DESCRIPTION (provided by applicant): The chemokine CXCL8 (also known as interleukin-8) plays a key role in innate immunity and inflammation by recruiting neutrophils from the bloodstream to tissue damaged by such insults as bacterial infection. Our long-term goal is to understand the molecular mechanisms of CXCL8 function, and so lay the foundation for new anti-inflammatory treatments. CXCL8 exerts its function by binding to G protein-coupled receptors (GPCRs) on neutrophils, and to glycosaminoglycans (GAGs) on the extracellular matrix and endothelium. A fundamental property of chemokines is the ability to exist reversibly as both monomers and dinners. Therefore, knowledge of CXCL8 monomer and dimer binding to GPCRs and GAGs is critical for understanding in vivo neutrophil recruitment. Our hypothesis is that a dynamic equilibrium among four CXCL8 forms, monomers and dinners in solution and monomers and dinners bound to GAG, regulates in vivo neutrophil recruitment. In this project, we will test our hypothesis by characterizing mutants of trapped monomers and dimers and of native CXCL8 that show reduced binding to either GPCRs or GAGs, and mutants of native CXCL8 that show reduced dimerization potency. We will determine how monomer-dimer equilibrium, and the binding interactions of monomers and dimers for GAGs and GPCRs, regulate in vivo CXCL8 function in animal models (Aim 1). We will determine whether monomers and dinners elicit similar signaling events (but with different potencies), or elicit unique signaling events (Aim 2). Finally, by determining how monomers and dimers bind GAGs, we will better define the distribution of monomers and dimers in solution and bound to GAGs (Aim 3). Innovations in our research design include using a combination of biophysical, in vitro cell-based, and in vivo animal-based studies; novel reagents (trapped monomers and dimers); and a novel microfluid device technology to measure chemotaxis. Lay Abstract: Inflammation plays a central role in the pathology of many vascular and allergic diseases, and of bacterial and viral infections. These diseases cause significant infirmity and mortality, and exact a high economic cost. Current medications either treat the symptoms and not the disease, or are nonspecifically targeted to inhibit the immune and inflammatory responses. New drugs that are highly specific designed on the basis of chemokine function should thus provide better treatments for these diseases.

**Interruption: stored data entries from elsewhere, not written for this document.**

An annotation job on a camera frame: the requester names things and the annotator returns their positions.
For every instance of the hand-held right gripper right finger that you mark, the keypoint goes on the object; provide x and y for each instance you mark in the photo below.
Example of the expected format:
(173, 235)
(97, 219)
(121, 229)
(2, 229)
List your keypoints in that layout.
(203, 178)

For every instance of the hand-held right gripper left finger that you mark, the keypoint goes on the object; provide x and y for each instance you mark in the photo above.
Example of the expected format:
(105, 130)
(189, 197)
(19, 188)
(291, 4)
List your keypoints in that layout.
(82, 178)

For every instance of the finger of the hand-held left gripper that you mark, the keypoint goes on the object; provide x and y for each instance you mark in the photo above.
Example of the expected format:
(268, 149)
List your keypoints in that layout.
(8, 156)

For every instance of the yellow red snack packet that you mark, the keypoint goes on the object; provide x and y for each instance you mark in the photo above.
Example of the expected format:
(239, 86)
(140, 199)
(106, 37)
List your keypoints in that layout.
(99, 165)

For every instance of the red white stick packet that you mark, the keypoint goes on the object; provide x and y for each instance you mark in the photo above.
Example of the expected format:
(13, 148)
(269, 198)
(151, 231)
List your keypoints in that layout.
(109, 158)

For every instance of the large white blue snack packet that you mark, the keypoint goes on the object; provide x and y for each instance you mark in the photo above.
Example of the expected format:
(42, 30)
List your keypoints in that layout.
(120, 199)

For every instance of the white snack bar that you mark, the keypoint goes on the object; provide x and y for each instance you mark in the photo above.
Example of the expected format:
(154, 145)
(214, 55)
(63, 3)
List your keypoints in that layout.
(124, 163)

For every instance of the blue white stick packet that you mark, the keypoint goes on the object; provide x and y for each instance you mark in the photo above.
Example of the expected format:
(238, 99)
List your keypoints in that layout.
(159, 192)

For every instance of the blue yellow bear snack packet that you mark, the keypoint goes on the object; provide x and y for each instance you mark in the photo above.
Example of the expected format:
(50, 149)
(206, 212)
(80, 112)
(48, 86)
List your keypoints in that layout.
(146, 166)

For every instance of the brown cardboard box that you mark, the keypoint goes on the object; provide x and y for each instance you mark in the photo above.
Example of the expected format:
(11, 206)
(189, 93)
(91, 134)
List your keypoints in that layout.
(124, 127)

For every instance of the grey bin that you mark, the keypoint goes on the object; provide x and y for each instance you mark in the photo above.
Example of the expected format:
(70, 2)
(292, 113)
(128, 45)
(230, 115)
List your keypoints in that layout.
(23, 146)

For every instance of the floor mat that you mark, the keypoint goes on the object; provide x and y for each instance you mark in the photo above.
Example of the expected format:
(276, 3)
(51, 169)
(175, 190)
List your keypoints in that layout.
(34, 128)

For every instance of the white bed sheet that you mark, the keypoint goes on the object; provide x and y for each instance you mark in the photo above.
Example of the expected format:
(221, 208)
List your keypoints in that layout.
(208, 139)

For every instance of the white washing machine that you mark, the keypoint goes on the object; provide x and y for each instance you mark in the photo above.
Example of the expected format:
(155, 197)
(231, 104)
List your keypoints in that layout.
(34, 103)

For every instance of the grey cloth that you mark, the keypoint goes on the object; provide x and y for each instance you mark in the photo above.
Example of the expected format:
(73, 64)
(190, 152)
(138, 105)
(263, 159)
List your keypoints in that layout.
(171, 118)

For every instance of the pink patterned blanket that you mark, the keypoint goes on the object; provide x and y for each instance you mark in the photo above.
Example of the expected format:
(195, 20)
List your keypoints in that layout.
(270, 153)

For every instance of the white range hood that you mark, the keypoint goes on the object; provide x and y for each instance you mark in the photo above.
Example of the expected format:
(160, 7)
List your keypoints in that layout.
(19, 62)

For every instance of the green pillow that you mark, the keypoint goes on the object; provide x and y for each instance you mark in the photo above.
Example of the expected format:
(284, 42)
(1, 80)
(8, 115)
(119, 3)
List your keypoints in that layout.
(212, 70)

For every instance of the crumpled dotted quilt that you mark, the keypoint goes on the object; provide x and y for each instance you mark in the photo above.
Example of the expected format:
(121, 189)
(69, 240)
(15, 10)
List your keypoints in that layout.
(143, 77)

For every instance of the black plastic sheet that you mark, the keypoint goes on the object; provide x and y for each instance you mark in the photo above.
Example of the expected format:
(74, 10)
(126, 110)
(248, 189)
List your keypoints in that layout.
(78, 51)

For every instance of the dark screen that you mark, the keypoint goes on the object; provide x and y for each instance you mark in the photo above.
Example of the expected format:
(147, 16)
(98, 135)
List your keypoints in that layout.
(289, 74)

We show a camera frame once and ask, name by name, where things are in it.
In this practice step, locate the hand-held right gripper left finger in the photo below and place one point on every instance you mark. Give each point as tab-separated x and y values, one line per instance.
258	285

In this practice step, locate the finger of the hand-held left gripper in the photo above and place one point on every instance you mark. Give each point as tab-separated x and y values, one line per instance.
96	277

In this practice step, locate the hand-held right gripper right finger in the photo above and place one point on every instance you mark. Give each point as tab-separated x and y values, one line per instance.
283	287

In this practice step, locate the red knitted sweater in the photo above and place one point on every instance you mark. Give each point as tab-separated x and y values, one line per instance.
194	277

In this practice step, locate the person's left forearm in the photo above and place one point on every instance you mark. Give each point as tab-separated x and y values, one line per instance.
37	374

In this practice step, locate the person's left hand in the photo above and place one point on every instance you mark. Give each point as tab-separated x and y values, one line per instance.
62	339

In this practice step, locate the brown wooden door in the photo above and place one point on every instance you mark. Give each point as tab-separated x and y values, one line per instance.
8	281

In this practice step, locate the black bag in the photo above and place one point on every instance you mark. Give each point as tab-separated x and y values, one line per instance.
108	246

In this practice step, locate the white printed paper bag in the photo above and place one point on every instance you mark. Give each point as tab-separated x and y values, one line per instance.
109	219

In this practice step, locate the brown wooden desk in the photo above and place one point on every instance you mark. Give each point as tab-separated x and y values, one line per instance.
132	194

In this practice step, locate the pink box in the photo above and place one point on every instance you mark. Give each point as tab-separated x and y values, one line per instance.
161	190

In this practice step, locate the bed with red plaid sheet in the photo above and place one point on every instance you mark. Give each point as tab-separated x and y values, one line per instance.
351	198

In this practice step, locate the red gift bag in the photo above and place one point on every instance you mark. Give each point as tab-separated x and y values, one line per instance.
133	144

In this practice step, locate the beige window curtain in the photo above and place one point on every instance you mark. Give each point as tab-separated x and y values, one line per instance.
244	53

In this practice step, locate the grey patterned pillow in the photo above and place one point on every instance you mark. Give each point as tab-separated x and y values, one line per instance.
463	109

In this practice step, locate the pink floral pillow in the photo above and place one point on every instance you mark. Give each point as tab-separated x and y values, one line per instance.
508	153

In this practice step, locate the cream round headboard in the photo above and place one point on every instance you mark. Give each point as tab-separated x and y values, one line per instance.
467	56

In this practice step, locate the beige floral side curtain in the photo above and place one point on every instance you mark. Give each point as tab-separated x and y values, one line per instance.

描述（由申请人提供）：趋化因子 CXCL8（也称为白细胞介素 8）通过将中性粒细胞从血流募集到因细菌感染等损伤而受损的组织，从而在先天免疫和炎症中发挥关键作用。我们的长期目标是了解CXCL8功能的分子机制，从而为新的抗炎治疗奠定基础。 CXCL8 通过与中性粒细胞上的 G 蛋白偶联受体 (GPCR) 以及细胞外基质和内皮细胞上的糖胺聚糖 (GAG) 结合来发挥其功能。趋化因子的一个基本特性是能够以单体和晚餐形式可逆地存在。因此，了解 CXCL8 单体和二聚体与 GPCR 和 GAG 的结合对于了解体内中性粒细胞募集至关重要。我们的假设是四种 CXCL8 形式、溶液中的单体和晚餐以及与 GAG 结合的单体和晚餐之间的动态平衡调节体内中性粒细胞的募集。在这个项目中，我们将通过表征被捕获的单体和二聚体以及天然 CXCL8 的突变体（显示出与 GPCR 或 GAG 的结合减少）以及显示出二聚化效力降低的天然 CXCL8 突变体来检验我们的假设。我们将确定单体-二聚体平衡以及 GAG 和 GPCR 单体和二聚体的结合相互作用如何在动物模型中调节体内 CXCL8 功能（目标 1）。我们将确定单体和晚餐是否引发类似的信号事件（但具有不同的效力），或引发独特的信号事件（目标 2）。最后，通过确定单体和二聚体如何结合 GAG，我们将更好地定义溶液中单体和二聚体以及与 GAG 结合的分布（目标 3）。我们研究设计的创新包括结合生物物理、体外细胞和体内动物研究；新型试剂（捕获的单体和二聚体）；以及一种测量趋化性的新型微流体装置技术。摘要：炎症在许多血管和过敏性疾病以及细菌和病毒感染的病理学中起着核心作用。这些疾病导致严重的疾病和死亡，并带来高昂的经济成本。目前的药物要么治疗症状而不是疾病，要么非特异性地抑制免疫和炎症反应。因此，基于趋化因子功能的高度特异性设计的新药应该为这些疾病提供更好的治疗。